Il feticista in procinto di impiantarsi un tubo metallico nella coscia.

L’automobilista, insieme alla sua compagna, decide di gettare il corpo dell’anonimo, ritenuto ormai senza vita, in un bosco per evitare di allertare le forze dell’ordine. I due, inoltre, rendendosi conto che l’uomo investito è ancora vivo, fingono di amoreggiare affinché i ricordi del feticista possano essere confusi. Da questo momento inizia una graduale trasformazione dell’automobilista, Tetsuo, in una sorta di uomo di metallo. Il primo ‘sintomo’ è un piccolo condensatore che spunta sulla guancia notato mentre si rade la barba. L’acme verrà raggiunta quando il suo membro, in un momento di eccitamento, si trasforma in una fresa rotante con cui penetra la fidanzata, uccidendola. Successivamente, completata la sua trasformazione in un essere composto più da metallo che da carne, inizia lo scontro con il feticista artefice della trasformazione. I due finiranno per fondersi in un’enorme creatura biomeccanica che minaccia di seminare morte e distruzione nel mondo.
Sul piano strutturale, il film ha un inizio in medias res: noi spettatori non siamo a conoscenza del passato dei protagonisti né delle motivazioni che li spingono a compiere le azioni che innescheranno poi l’esito della vicenda.
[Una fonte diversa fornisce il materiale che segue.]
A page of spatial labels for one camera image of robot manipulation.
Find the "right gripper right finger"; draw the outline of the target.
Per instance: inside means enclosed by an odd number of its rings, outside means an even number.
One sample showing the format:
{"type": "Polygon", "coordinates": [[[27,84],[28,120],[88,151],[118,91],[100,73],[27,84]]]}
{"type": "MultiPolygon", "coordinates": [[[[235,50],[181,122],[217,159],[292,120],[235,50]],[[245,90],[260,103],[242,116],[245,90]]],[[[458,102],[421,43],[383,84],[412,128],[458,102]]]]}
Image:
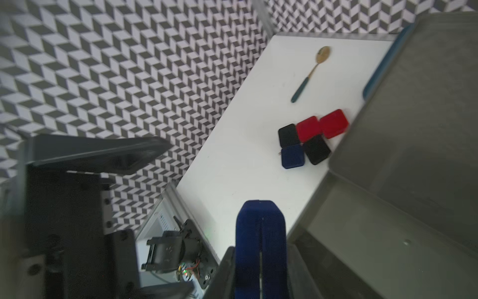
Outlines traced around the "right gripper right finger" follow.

Non viene spiegato il motivo per cui il feticista si comporti in questo modo nei confronti di tutto ciò che è metallico e perché si trovi a essere investito da Tetsuo; soprattutto non c’è una spiegazione alla trasformazione/fusione finale tra i due personaggi. Il senso di ‘incertezza’ in cui versa lo spettatore è alimentato anche dagli aspetti più tecnici del lungometraggio. Primi piani che abbondano e concorrono a non collocare i personaggi in un luogo ben preciso ma a caratterizzarli in una scena angusta, un accompagnamento musicale simile a un insieme disarmonico di suoni che trasmette una sensazione di disturbo nello spettatore. Questa sensazione è sottolineata anche nell’analisi di Daniele Dottorini: «il bianco e nero è secco e contrastato, gli stacchi di montaggio sono rapidi, inattesi, disturbanti. […] Il corpo è già inserito, sin dalle prime inquadrature di Tetsuo: the iron man, in un sistema di relazioni inquetanti»10. Questi elementi tipici di un susseguirsi non didascalico della fabula e dell’intreccio rendono Tetsuo una pellicola “moderna” secondo quelle che sono le «marche distintive» proposte da Paolo Bertetto11.
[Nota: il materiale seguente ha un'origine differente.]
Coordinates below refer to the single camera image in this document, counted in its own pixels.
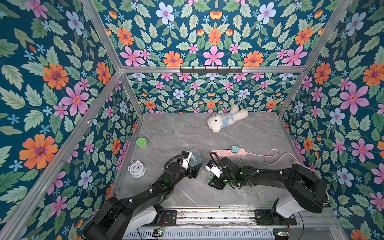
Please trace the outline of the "teal charger adapter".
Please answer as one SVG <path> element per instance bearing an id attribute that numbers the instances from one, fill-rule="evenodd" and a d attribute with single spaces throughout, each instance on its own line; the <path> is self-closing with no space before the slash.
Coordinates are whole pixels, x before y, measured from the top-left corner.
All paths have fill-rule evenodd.
<path id="1" fill-rule="evenodd" d="M 231 148 L 231 152 L 232 153 L 238 153 L 240 151 L 240 146 L 239 145 L 235 145 L 235 146 L 232 146 Z"/>

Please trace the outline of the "pink power strip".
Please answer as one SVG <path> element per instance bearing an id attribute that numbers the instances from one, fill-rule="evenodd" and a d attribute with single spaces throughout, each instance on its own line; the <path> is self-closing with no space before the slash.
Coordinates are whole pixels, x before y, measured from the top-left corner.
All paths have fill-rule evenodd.
<path id="1" fill-rule="evenodd" d="M 267 162 L 267 158 L 274 158 L 274 157 L 277 157 L 280 153 L 277 149 L 271 149 L 268 151 L 268 153 L 266 155 L 258 155 L 258 154 L 253 154 L 253 153 L 248 153 L 246 152 L 246 150 L 244 149 L 241 149 L 238 153 L 232 153 L 231 150 L 213 150 L 211 151 L 211 153 L 215 153 L 217 154 L 219 157 L 235 157 L 235 158 L 243 158 L 245 157 L 246 155 L 251 155 L 251 156 L 255 156 L 255 157 L 263 157 L 264 158 L 264 162 L 269 165 L 269 166 L 272 166 L 272 165 L 275 165 L 277 164 L 285 155 L 290 155 L 291 157 L 293 157 L 294 159 L 294 164 L 296 165 L 300 165 L 300 166 L 303 166 L 304 168 L 308 169 L 303 163 L 301 163 L 293 154 L 289 153 L 289 152 L 286 152 L 286 153 L 283 153 L 279 159 L 275 160 L 274 162 Z"/>

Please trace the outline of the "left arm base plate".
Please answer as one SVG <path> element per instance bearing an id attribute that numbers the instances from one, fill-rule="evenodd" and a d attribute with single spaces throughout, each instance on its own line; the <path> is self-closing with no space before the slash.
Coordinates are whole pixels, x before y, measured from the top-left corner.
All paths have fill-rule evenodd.
<path id="1" fill-rule="evenodd" d="M 176 210 L 161 210 L 159 213 L 157 213 L 153 224 L 158 227 L 174 227 L 176 226 L 177 213 L 178 212 Z"/>

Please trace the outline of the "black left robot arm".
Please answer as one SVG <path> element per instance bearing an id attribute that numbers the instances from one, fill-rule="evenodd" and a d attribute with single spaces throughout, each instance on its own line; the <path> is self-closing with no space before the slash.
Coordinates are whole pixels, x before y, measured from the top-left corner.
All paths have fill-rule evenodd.
<path id="1" fill-rule="evenodd" d="M 168 160 L 163 174 L 148 190 L 132 197 L 109 198 L 83 230 L 86 240 L 121 240 L 125 234 L 150 224 L 158 224 L 164 209 L 160 203 L 173 193 L 176 184 L 184 178 L 197 178 L 202 166 L 198 151 L 183 151 Z"/>

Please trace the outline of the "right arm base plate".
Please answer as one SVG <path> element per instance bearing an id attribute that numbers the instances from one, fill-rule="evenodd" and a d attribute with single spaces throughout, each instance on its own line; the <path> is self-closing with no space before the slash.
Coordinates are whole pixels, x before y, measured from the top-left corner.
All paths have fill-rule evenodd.
<path id="1" fill-rule="evenodd" d="M 297 221 L 294 215 L 284 218 L 271 210 L 254 210 L 255 223 L 261 226 L 296 226 Z"/>

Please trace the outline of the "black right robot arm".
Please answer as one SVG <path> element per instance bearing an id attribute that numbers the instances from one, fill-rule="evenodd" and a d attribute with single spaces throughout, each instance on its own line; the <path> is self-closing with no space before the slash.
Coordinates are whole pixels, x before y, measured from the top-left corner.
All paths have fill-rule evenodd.
<path id="1" fill-rule="evenodd" d="M 214 160 L 216 154 L 211 152 L 211 160 L 206 169 L 215 176 L 209 186 L 223 190 L 230 185 L 236 190 L 251 186 L 269 186 L 284 189 L 290 196 L 277 199 L 272 209 L 273 214 L 287 219 L 291 215 L 307 210 L 319 214 L 326 202 L 326 185 L 301 165 L 281 170 L 258 169 L 251 166 L 239 167 L 230 159 L 224 157 Z"/>
Nella prima parte del film, gli impianti metallici sono semplici aggiunte nel corpo di Tetsuo, ma col procedere della pellicola questi divengono elementi caratterizzanti al punto da influenzare anche la psiche del protagonista. A una carne avvolta e fusa nel freddo metallo corrisponde un cervello altrettanto freddo, violento e ‘de-umanizzato’ che ha perso ogni traccia di sentimenti tipicamente umani come la compassione o l’amore. L’uomo elaborato da Tsukamoto ha perso completamente ogni suo tratto ‘caldo’ e organico. Anche l’aspetto che più è legato alla carne come il sesso è diventato di metallo e l’unica azione che più si avvicina a esso è la fusione, dal carattere anche omoerotico12, col feticista. Questo processo di ‘metallizzazione’, come detto, lo subisce anche l’atto sessuale, in questo caso reso con una fredda fusione tra i due corpi che dà vita a un ammasso disomogeneo di metallo pronto a diffondere distruzione nella società.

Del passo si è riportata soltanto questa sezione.